Miroslav Klose ist für sein faires Verhalten im großen Sport übrigens bekannt: Bereits 2005 verzichtete er als Werder-Bremen-Spieler auf einen ihm fälschlicherweise zugesprochenen Elfmeter. Nicht um jeden Preis und nicht mit unsportlichen Mitteln gewinnen wollen - das ist Fair Play.

Ein beeindruckendes Beispiel für eine Gewissensentscheidung lieferte im Mai 2016 auch die ungarische Badminton-Spielerin Laura Sarosi. Sie überließ während des Olympia-Qualifikationsspiels ihrer Gegnerin Karin Schnaase ein Ersatzpaar Schuhe. Schnaase war eine Schuhsohle gebrochen, sie hatte jedoch kein anderes Paar dabei.

Dieses Versäumnis hätte die Sportlerin ihr Olympia-Ticket kosten können - und Laura Sarosi hätte es vielleicht bekommen, weil die deutlich überlegene deutsche Spielerin mit einer geflickten Schuhsohle eine wesentlich schlechtere Leistung erbracht hätte. Stattdessen fragte sie Schnaase nach ihrer Schuhgröße. Und diese - 36 - stimmte mit ihrer eigenen überein. Die Schuhe wechselten also das Feld - und Karin Schnaase gewann das Spiel.
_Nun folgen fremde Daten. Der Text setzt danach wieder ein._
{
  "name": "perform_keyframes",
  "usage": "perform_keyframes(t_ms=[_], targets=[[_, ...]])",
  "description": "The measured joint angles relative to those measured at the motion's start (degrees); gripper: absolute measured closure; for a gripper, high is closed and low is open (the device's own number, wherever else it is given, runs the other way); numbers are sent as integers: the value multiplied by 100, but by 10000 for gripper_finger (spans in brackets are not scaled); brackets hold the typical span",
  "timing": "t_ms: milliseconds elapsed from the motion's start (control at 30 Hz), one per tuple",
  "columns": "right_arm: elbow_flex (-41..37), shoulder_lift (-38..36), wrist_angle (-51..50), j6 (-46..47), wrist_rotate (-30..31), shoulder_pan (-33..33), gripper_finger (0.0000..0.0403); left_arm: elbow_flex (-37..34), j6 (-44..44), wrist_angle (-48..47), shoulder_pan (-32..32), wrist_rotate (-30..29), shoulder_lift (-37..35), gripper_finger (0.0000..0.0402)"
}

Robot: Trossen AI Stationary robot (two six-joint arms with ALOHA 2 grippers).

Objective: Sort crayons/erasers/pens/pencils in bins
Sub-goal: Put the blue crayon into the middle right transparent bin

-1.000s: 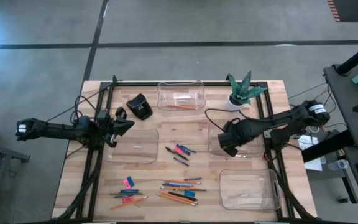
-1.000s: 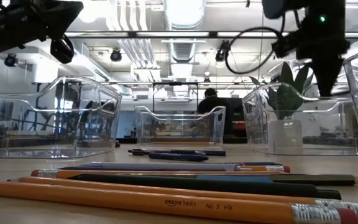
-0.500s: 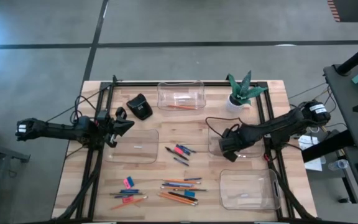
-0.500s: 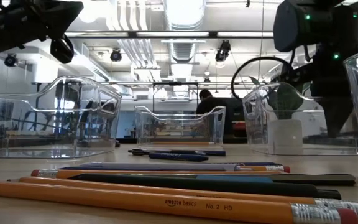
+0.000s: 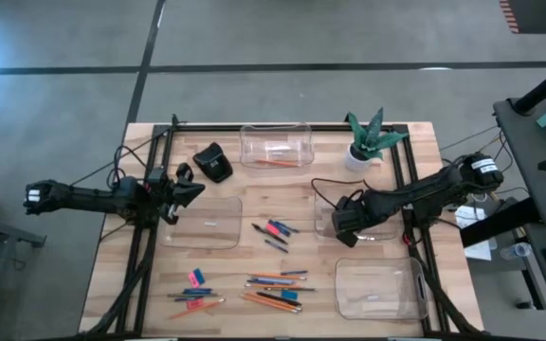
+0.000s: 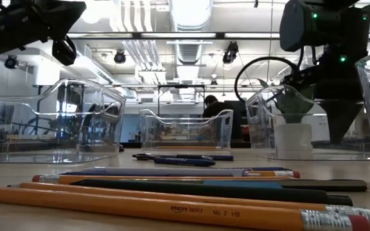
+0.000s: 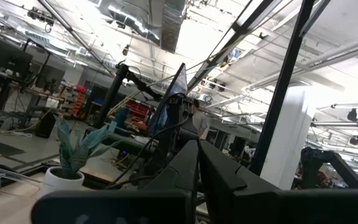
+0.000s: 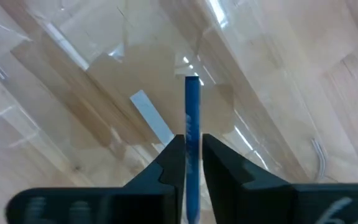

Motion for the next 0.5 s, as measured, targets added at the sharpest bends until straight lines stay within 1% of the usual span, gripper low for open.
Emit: perform_keyframes(t_ms=[167, 300, 400, 500], targets=[[0, 0, 0, 22, 0, 0, 314, 0, -1, 0, 1, 0, 0, 402], [54, -25, -106, 24, -17, 0, 295, 0, -2, 0, 0, 0, 0, 402], [330, -104, -490, 26, -46, 0, 286, 0, 0, 0, 0, 0, 0, 402], [819, -173, -1116, 26, 6, 0, 281, 0, 1, 0, 1, 0, 0, 402]])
Auch diese menschliche Geste wurde belohnt: Über 5000 Menschen unterzeichneten anschließend eine Online-Petition, die eine "Wildcard", also ein Olympia-Freiticket für Sarosi forderte. Diese wurde jedoch gar nicht mehr benötigt. Die 23-Jährige schaffte es ganz allein auf einen Olympia-Qualifikationsplatz in der Weltrangliste und war in Rio dabei - als erste ungarische Badminton-Spielerin seit 20 Jahren. "

Was Sarosi tat, umarmt tatsächlich den olympischen Geist", schrieb ein Fachmagazin. Deshalb gönnten es ihr alle, dieses Happy End wie aus einem Hollywood-Streifen. Manchmal ist das Leben eben doch noch gerecht.